To save your job into a repository:
-
In Amazon Glue Studio, start a new job and choose the Version Control tab.
-
In Version control system, choose the Git Service from the available options by clicking on the field:
-
Amazon CodeCommit
-
GitHub
-
-
Depending on the version control system you choose, you will have different fields to complete.
For Amazon CodeCommit:
Complete the repository configuration by selecting the repository and branch for your job:
-
Repository — if you have set up repositories in Amazon CodeCommit, select the repository from the drop-down menu. Your repositories will automatically populate in the list
-
Branch — select the branch from the drop-down menu
-
Folder — optional - enter the name of the folder in which to save your job. If left empty, a folder is automatically created. The folder name defaults to the job name
For GitHub:
Complete the GitHub configuration by completing the fields:
-
Personal access token — this is the token provided by the GitHub repository. For more information on personal access tokens, see GitHub Docs
-
Repository owner — this is the owner of the GitHub repository.
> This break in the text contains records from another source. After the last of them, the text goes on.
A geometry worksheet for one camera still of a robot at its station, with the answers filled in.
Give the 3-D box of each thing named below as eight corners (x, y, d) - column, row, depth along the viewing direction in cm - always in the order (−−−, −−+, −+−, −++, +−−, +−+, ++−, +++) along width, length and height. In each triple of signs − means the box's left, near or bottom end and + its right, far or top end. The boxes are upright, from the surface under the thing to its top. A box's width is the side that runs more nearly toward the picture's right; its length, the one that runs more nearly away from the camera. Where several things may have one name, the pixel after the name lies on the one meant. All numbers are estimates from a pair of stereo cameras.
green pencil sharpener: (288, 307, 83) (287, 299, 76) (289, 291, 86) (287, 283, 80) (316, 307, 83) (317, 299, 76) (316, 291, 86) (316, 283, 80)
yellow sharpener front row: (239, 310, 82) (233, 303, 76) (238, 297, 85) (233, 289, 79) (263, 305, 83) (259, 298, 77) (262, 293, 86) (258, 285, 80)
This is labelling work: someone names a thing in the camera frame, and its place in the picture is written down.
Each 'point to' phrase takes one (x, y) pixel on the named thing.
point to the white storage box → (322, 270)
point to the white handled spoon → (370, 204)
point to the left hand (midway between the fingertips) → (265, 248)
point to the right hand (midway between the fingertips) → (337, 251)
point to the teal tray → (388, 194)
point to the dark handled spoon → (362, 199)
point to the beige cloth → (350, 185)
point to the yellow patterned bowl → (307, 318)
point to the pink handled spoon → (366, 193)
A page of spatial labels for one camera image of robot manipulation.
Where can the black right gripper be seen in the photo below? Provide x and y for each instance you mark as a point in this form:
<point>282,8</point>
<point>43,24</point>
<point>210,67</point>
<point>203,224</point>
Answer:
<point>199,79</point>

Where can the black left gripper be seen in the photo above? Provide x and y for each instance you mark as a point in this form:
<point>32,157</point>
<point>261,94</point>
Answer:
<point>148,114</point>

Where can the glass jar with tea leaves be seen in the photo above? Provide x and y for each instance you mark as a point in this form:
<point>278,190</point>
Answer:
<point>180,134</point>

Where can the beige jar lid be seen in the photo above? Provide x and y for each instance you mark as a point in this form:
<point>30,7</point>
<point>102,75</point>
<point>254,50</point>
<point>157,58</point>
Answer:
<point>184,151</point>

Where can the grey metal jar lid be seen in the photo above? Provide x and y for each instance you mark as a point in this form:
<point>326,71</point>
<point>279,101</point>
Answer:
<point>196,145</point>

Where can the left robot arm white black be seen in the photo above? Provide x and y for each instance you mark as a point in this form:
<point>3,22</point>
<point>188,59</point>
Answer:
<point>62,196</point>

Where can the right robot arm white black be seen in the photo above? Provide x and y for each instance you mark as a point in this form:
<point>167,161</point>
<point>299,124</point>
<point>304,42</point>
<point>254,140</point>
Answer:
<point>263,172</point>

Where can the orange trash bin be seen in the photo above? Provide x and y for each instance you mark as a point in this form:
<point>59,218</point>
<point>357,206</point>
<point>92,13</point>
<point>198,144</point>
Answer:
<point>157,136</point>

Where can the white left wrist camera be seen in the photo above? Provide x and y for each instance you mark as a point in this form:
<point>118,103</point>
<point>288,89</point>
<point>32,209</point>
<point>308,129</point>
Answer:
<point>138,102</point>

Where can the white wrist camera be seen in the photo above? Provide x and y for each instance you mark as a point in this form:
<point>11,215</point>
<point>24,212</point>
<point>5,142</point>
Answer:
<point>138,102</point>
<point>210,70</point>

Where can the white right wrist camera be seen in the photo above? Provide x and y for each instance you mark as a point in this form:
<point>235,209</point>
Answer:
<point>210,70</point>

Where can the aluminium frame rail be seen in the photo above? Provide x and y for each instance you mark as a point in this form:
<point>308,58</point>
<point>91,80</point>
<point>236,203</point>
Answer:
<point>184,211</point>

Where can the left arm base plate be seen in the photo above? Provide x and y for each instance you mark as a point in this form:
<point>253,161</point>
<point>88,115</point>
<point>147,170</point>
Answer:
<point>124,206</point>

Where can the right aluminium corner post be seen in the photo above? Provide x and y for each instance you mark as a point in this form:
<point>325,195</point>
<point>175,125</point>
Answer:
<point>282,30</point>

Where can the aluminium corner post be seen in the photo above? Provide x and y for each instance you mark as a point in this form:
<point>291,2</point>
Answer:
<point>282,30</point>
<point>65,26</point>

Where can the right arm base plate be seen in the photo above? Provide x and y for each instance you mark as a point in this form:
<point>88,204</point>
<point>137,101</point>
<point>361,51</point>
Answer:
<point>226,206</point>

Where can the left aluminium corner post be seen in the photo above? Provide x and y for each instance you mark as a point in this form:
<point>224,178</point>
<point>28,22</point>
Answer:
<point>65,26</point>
Complete the repository configuration by selecting the repository and branch from GitHub.
-
Repository — if you have set up repositories in GitHub, select the repository from the drop-down menu. Your repositories will automatically populate in the list
-
Branch — select the branch from the drop-down menu
-
Folder — optional - enter the name of the folder in which to save your job. If left empty, a folder is automatically created. The folder name defaults to the job name
-
-
Choose Save at the top of the Amazon Glue Studio job
Pushing Amazon Glue jobs to the source repository
Once you've entered the details of your version control system, you can edit jobs in Amazon Glue Studio and push the jobs to
your source repository. If you're unfamiliar with Git concepts such as pushing and pulling, see this tutorial on
Getting started with Git and Amazon CodeCommit
In order to push your job to a repository, you need to enter the details of your version control system and save your job.
-
In the Amazon Glue Studiojob, choose Actions. This will open additional menu options.
-
Choose Push to repository.
This action will save the job. When you push to repository, Amazon Glue Studio pushes the last saved change. If the job in the repository was modified by you or another user and is out of sync with the job in Amazon Glue Studio, the job in the repository is overwritten with the job saved in Amazon Glue Studio when you push the job from Amazon Glue Studio.
-
Choose Confirm to complete the action. This creates a new commit in the repository. If you are using Amazon CodeCommit, a confirmation message will display a link to the latest commit on Amazon CodeCommit.
Pulling Amazon Glue jobs from the source repository
Once you've entered details of your Git repository into the Version control tab, you can also pull jobs from your repository and edit them in Amazon Glue Studio.
-
In the Amazon Glue Studio job, choose Actions. This will open additional menu options.
-
Choose Pull from repository.
-
Choose Confirm. This takes the latest commit from the repository and updates your job in Amazon Glue Studio.
-
Edit your job in Amazon Glue Studio. If you make changes, you can sync your job to your repository by choosing Push to repository from the Actions drop-down menu.